My catch all thread for this discussion of AI risk in relation to Critical Rationalism, to summarize what's happened so far and how to go forward, from here.
I started by simply stating that I thought that the arguments that I had heard so far don't hold up, and seeing if anyone was interested in going into it in depth with me.

So far, a few people have engaged pretty extensively with me, for instance, scheduling video calls to talk about some of the stuff, or long private chats.

(Links to some of those that are public at the bottom of the thread.)
But in addition to that, there has been a much more sprawling conversation happening on twitter, involving a much larger number of people.
Having talked to a number of people, I then offered a paraphrase of the basic counter that I was hearing from people of the Crit Rat persuasion.

Folks offered some nit-picks, as I requested, but unless I missed some, no one objected to this as a good high level summary of the argument for why AI risk is not a concern (or no more of a concern than that of "unaligned people").
I spent a few days and wrote up a counter-counter augment, stating why I thought the that story doesn't actually hold up.

docs.google.com/document/d/1UA…

The very short version:

1. Criticism of goals is always in terms of other goals
2. There are multiple stable equilibria in the space of goal structures, because agents generally prefer to keep whatever terminal goals they have. And because of this, there is path-dependency in goal structures.
3. AGIs will start from different "seed goals" than humans, and therefore reach different goal equilibria than humans and human cultures do, even if AGIs are criticizing and improving their goals.
My hope is, that in outlining how _I_ think goal criticism works, folks who think I'm wrong can outline an alternative story for how it works instead, that doesn't lead to doom.
Multiple people requested that I write up the positive case for AI doom (not just a counter-counter argument).

So, after taking into consideration threads from the previous document, and my conversations with people, I wrote up a second document, in which I outline...
why I expect AGIs to be hostile to humans, starting from very general principles.

docs.google.com/document/d/1D3…
The basic argument is:

1. Conflict is common, and violence is the default solution to conflict. Non-violent solutions are found only when one of two conditions obtain for agents in conflict, either non-violence is less costly than violence, or the agents...
...intrinsically care about the well being of the other agents in conflict.
2. For sufficiently advanced AGIs, violence will not be cheaper than non-violence.
3. By default, there are strong reasons to think that AGIs won't intrinsically care about human beings.
Therefore, we should expect sufficiently advanced AGIs to be hostile to humans.
This second essay, is, in my opinion, somewhat crisper, and less hand-wavy, so it might be a better place to start. I'm not sure.
Some things that would be helpful / interesting for me, going forward in this conversation:

1) Presuming you disagree with me about the conclusion, I would like to know which specific logical link in the "on hostility" argument doesn't hold.
2) Alternatively, I am super interested in if anyone has an alternative account of goal criticism that doesn't entail multiple equilibria in goal-structure space, so that all agents converge to the same morality in the limit.
(An account that is detailed enough that we can work through examples together, and I can see how we get the convergence in the limit.)
3) If folks have counterarguments that don't fit neatly into either of those frames, that also sounds great.

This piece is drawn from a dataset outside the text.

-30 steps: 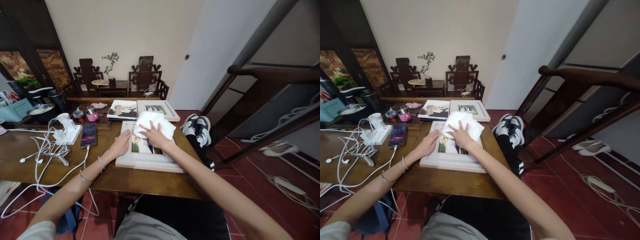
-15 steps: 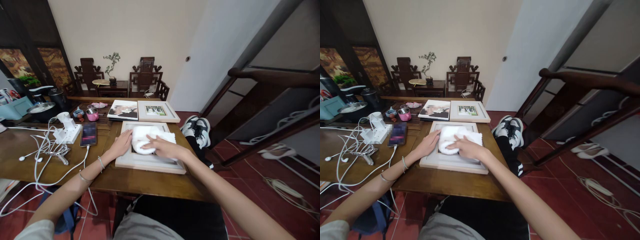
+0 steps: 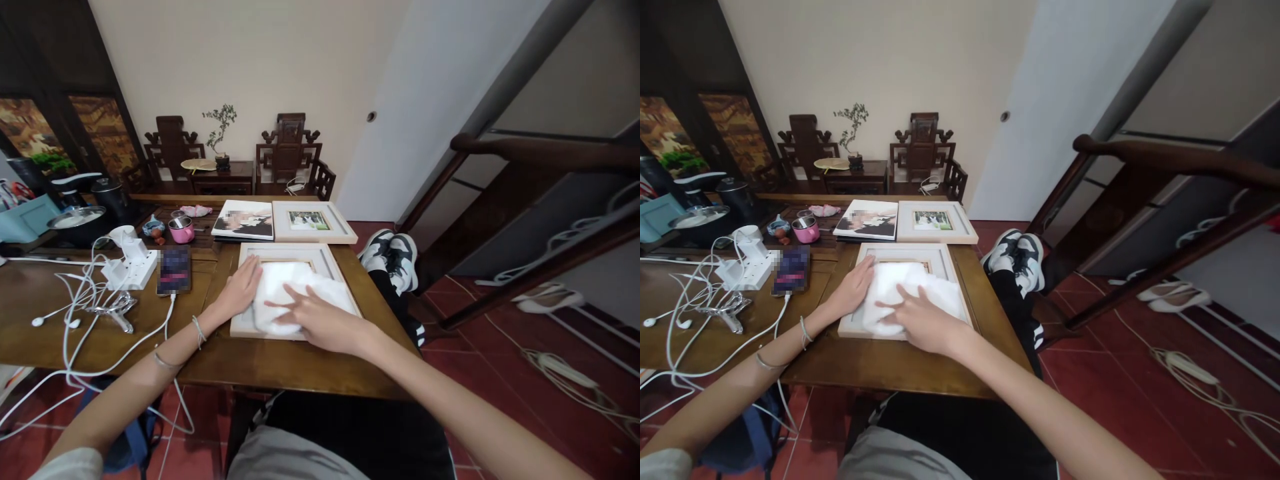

However, I request that you first paraphrase my counter-counterargument to my satisfaction, before offering third order counter arguments.
That is, I want to make sure that we're all on the same page about what the argument I'm making IS, before trying to refute and/or defend it.
I would be exited if people wrote posts, for those things, and am likewise excited to meet with people on calls for 1, 2, or 3.
There are also a bunch of other threads about Bayesianism and Universality and the technical nature of an explanation and the foundation of epistemology, that are also weaving in and out here.
I'm currently treating those as separate threads until they prove themselves relevant to this particular discussion on AI risk.
I also don't know what's most interesting to other people, in this space. Feel free to drop comments saying what YOU'RE hoping for.
Some public, in-depth conversations:

With @ella_hoeppner (Sorry about the volume differential. I think I'm just too loud : / )

Whoops! I linked to entirely the wrong document here.

This is the right link: docs.google.com/document/d/12b…

• • •

Missing some Tweet in this thread? You can try to force a refresh
 

Keep Current with Eli Tyre

Eli Tyre Profile picture

Stay in touch and get notified when new unrolls are available from this author!

Read all threads

This Thread may be Removed Anytime!

PDF

Twitter may remove this content at anytime! Save it as PDF for later use!

Try unrolling a thread yourself!

how to unroll video
  1. Follow @ThreadReaderApp to mention us!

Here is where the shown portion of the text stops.